En ce mois de février, lorsque les températures oscillent entre douceur trompeuse et gel tardif, il est essentiel de prêter attention à nos plantes en pot. Bien que la satisfaction d’un jardinier prévoyant puisse être palpable, il est crucial de reconnaître que certains accessoires, comme les soucoupes, peuvent en réalité causer des dommages insidieux à nos végétaux.
EN BREF
- Les soucoupes peuvent retenir l’excès d’eau, entraînant une saturation du sol.
- Un sol gorgé d’eau prive les racines d’oxygène, provoquant leur pourrissement.
- Il est recommandé de retirer les soucoupes en hiver pour préserver la santé des plantes.
Chaque printemps, il n’est pas rare de constater que certaines plantes en pot semblent sortir de l’hiver épuisées. Pendant longtemps, j’ai attribué ce phénomène au gel. Cependant, en examinant de plus près un arbuste récalcitrant, j’ai découvert une masse de racines brunes et molles, plongées dans une terre froide et spongieuse. L’ennemi n’était pas le froid, mais bien un accessoire que je considérais indispensable : la soucoupe.
En été, la soucoupe paraît être une alliée, retenant l’excédent d’eau et prévenant le dessèchement de la plante. Néanmoins, en hiver, la situation se retourne. Les précipitations se multiplient, et l’évaporation est quasi inexistante. L’eau de pluie ou la neige fondue s’accumule dans la coupelle, créant une flaque permanente sous le pot. Ce phénomène est d’autant plus insidieux qu’il peut passer inaperçu, masqué par la forme du pot ou l’angle du balcon.
Les horticulteurs s’accordent à dire que c’est souvent l’excès d’eau, plutôt que la soif, qui est fatal pour les plantes. Un terreau bien drainé doit comporter de petites poches d’air pour nourrir les racines. En revanche, un substrat gorgé d’eau devient un véritable piège asphyxiant. L’eau stagnante, particulièrement froide, agit comme un accumulateur de froid, transmettant des températures glaciales aux racines.
Lorsque la soucoupe reste pleine, l’eau, qui est un meilleur conducteur de chaleur que l’air, refroidit le substrat et, lors de gel, se dilate. Ce phénomène peut bloquer les trous de drainage et exercer une pression sur le fond du pot, compromettant l’intégrité des poteries en terre cuite.
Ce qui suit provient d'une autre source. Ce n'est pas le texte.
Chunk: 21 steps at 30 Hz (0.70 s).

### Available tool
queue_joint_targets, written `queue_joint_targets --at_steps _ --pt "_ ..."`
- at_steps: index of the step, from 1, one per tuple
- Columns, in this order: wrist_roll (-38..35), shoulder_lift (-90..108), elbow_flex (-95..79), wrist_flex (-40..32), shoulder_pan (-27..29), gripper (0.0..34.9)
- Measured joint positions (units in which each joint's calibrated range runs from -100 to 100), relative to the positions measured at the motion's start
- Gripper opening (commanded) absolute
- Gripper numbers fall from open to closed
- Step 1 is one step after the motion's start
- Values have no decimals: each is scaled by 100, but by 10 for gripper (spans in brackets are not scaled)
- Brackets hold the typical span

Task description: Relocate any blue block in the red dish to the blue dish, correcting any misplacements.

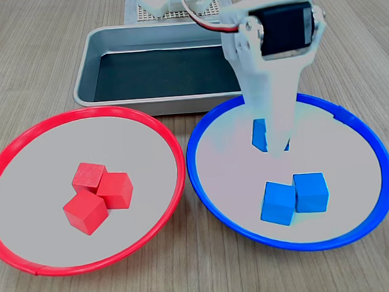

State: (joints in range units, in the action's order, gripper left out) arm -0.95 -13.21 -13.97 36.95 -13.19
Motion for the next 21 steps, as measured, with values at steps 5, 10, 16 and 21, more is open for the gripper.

Ces dernières, poreuses, absorbent l’eau de la soucoupe. Lorsque l’eau gèle dans les pores de l’argile, cela peut entraîner des fissures et des dégradations.
Face à ce double danger, j’ai modifié mes habitudes. Je ne laisse plus de soucoupes sous mes plantes extérieures durant l’hiver. Dès l’automne, je retire, nettoie et range ces coupelles, même sous les arbustes rustiques. Cela permet à l’excédent d’eau de s’évacuer par les trous de drainage, conservant ainsi une terre humide sans saturation. Pour optimiser la situation, je surélève mes pots avec des pieds dédiés, des cales en bois ou de simples morceaux d’ardoise.
Dans les zones où l’écoulement est interdit, comme sur les balcons ou en véranda, je garde parfois une coupelle, mais avec une règle stricte : après chaque arrosage ou forte pluie, je laisse l’eau s’écouler pendant environ vingt minutes, puis je vide la soucoupe. Cette dernière ne doit jamais rester pleine plus d’une demi-heure. Que ce soit à l’intérieur ou à l’extérieur, j’évalue toujours l’humidité du sol avec mon doigt, j’arrose généreusement, puis je laisse sécher avant de réutiliser l’arrosoir.
En adaptant ces pratiques, vous pourrez préserver la santé de vos plantes en pot tout au long de l’hiver. La vigilance et quelques ajustements peuvent faire toute la différence et garantir un printemps florissant.